Migration from deprecated interface

The current PyTorch interface is designed to be flexible and to support multiple models, optimizers, and LR schedulers. The ability to run forward and backward passes in an arbitrary order affords users much greater flexibility compared to the deprecated approach used in Determined 0.12.12 and earlier.

To migrate from the previous PyTorch API, please change the following places in your code:

  1. Wrap models, optimizers, and LR schedulers in the __init__() method with the wrap_model, wrap_optimizer, and wrap_lr_scheduler methods that are provided by PyTorchTrialContext. At the same time, remove the implementation of build_model(), optimizer(), create_lr_scheduler().

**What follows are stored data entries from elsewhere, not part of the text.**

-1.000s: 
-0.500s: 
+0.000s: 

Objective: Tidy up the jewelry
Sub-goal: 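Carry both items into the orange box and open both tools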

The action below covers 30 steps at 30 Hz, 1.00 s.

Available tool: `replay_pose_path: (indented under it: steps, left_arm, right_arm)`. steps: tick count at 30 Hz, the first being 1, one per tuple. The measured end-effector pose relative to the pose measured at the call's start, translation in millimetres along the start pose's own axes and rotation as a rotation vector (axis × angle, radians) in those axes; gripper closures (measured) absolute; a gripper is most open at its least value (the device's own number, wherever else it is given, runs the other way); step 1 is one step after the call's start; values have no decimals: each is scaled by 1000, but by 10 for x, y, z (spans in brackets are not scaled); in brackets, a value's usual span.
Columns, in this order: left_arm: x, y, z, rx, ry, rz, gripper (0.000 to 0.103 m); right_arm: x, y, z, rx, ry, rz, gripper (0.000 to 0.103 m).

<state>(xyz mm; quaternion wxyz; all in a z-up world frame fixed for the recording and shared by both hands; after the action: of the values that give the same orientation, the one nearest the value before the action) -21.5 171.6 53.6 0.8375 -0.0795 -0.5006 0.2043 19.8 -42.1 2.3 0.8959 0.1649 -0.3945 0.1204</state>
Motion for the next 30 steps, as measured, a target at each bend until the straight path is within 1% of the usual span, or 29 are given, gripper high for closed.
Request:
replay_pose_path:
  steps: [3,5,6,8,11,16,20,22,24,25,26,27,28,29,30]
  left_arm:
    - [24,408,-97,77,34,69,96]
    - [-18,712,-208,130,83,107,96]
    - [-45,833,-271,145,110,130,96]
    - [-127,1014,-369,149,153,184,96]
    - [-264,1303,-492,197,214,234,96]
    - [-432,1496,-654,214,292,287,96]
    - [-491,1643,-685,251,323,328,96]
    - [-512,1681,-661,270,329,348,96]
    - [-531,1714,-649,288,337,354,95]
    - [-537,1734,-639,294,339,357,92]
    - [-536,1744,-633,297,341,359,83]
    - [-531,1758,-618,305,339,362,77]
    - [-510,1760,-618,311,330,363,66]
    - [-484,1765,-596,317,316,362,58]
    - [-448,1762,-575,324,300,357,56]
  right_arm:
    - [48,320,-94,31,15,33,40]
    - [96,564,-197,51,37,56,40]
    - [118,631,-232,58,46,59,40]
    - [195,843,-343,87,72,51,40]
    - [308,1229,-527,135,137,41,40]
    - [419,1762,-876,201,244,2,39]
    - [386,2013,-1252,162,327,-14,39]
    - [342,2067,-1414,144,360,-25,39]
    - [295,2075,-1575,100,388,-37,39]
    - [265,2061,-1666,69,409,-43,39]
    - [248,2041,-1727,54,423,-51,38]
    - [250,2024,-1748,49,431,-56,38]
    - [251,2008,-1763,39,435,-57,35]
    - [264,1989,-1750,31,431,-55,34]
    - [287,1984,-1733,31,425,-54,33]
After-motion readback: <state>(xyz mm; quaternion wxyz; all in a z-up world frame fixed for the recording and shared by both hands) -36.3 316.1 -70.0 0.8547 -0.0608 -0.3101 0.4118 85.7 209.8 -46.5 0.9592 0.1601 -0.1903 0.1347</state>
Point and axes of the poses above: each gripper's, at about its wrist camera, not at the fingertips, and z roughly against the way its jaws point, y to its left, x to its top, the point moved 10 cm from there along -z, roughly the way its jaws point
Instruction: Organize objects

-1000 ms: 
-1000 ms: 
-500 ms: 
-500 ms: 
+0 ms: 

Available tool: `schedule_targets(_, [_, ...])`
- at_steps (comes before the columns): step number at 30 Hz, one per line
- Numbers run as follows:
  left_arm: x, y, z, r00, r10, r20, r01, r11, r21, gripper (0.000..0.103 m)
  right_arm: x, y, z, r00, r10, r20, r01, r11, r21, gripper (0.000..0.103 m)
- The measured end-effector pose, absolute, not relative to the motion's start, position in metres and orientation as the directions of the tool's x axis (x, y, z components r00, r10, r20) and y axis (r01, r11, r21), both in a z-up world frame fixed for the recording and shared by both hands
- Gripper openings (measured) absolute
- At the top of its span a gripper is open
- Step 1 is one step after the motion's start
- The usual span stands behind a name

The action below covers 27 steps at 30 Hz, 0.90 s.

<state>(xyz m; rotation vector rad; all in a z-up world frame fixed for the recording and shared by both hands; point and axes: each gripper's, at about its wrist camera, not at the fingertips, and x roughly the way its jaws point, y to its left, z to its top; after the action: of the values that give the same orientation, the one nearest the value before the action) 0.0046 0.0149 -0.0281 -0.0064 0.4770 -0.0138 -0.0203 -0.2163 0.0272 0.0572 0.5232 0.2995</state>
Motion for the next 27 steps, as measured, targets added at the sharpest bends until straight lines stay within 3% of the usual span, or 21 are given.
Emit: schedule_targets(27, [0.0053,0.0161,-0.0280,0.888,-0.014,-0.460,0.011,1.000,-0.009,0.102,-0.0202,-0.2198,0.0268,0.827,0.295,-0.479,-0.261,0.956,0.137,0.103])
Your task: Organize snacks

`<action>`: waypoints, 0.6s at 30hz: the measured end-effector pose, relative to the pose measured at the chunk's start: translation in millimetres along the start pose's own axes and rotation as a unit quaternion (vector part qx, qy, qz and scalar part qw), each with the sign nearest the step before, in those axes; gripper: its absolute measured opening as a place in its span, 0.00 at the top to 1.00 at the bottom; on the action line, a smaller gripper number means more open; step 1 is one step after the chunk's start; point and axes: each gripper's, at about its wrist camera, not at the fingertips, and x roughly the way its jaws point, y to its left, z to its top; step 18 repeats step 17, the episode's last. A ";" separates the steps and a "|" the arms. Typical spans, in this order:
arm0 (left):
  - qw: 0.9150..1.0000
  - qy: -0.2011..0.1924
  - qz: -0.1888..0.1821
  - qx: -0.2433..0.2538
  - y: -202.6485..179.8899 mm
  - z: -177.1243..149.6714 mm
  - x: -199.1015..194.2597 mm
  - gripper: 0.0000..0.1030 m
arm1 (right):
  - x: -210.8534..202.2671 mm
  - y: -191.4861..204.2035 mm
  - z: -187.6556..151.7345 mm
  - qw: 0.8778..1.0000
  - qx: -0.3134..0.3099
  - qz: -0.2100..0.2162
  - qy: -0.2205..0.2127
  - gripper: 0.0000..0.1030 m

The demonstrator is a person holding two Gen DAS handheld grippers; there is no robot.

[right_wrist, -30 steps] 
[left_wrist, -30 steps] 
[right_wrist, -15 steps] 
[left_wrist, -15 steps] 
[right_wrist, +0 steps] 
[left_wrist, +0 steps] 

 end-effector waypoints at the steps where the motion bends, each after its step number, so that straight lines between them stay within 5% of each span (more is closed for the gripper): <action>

  2. If using automatic mixed precision (AMP), configure Apex AMP in the __init__ method with the context.configure_apex_amp method. At the same time, remove the experiment configuration field optimizations.mixed_precision.

  3. Run backward passes on losses and step optimizers in the train_batch() method with the backward and step_optimizer methods provided by PyTorchTrialContext. Clip gradients by passing a function to the clip_grads argument of step_optimizer while removing the PyTorchCallback counterpart in the build_callbacks() method.